Regularizing RNNs by Stabilizing Activations
David Krueger, Roland Memisevic

TL;DR
This paper introduces a regularization technique for RNNs that stabilizes activations by penalizing changes in hidden state norms, leading to improved performance and better generalization on sequence tasks.
Contribution
The authors propose a novel penalty term that stabilizes RNN activations, enhancing performance and generalization across various RNN architectures and tasks.
Findings
Improved performance on character-level language modeling and phoneme recognition.
IRNNs with the penalty outperform weight noise and dropout.

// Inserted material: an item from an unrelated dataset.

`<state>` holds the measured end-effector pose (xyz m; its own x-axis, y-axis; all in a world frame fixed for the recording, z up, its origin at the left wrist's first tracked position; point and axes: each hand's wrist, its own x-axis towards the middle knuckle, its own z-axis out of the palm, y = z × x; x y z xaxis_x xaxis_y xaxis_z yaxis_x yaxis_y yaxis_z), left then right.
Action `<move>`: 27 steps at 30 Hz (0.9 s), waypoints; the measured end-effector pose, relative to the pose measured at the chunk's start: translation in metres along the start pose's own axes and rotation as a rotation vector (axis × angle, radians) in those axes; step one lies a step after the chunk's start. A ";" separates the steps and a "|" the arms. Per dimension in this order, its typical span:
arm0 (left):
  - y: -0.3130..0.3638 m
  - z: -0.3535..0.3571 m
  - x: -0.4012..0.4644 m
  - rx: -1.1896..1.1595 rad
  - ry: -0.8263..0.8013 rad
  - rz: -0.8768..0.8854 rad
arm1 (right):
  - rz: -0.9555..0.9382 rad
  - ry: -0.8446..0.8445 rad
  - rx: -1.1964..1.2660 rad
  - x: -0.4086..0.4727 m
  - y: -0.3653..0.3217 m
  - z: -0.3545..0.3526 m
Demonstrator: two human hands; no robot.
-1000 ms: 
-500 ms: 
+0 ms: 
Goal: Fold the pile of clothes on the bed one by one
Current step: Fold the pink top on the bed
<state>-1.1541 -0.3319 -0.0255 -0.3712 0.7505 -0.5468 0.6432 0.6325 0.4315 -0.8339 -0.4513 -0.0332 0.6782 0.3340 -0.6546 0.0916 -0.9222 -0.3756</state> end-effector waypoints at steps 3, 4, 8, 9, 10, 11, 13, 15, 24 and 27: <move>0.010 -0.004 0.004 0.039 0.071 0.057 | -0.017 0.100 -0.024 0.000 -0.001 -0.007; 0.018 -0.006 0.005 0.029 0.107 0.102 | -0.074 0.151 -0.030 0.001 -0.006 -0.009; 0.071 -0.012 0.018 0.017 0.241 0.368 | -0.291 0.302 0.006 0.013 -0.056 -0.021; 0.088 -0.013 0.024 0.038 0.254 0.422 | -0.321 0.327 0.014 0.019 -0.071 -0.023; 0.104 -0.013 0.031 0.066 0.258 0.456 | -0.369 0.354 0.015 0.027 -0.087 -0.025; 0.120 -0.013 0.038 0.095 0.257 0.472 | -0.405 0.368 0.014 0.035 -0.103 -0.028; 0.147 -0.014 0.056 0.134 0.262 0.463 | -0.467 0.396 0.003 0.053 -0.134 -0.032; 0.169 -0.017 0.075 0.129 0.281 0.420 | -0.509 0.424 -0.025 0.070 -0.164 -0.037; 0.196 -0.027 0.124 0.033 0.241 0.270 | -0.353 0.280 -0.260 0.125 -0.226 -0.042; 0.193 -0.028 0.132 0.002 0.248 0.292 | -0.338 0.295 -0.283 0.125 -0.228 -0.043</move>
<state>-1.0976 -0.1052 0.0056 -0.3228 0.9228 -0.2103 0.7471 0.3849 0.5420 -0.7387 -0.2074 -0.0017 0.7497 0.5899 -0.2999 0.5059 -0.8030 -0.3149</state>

Stabilized IRNNs generalize better to longer sequences.
Abstract
We stabilize the activations of Recurrent Neural Networks (RNNs) by penalizing the squared distance between successive hidden states' norms. This penalty term is an effective regularizer for RNNs including LSTMs and IRNNs, improving performance on character-level language modeling and phoneme recognition, and outperforming weight noise and dropout. We achieve competitive performance (18.6\% PER) on the TIMIT phoneme recognition task for RNNs evaluated without beam search or an RNN transducer. With this penalty term, IRNN can achieve similar performance to LSTM on language modeling, although adding the penalty term to the LSTM results in superior performance. Our penalty term also prevents the exponential growth of IRNN's activations outside of their training horizon, allowing them to generalize to much longer sequences.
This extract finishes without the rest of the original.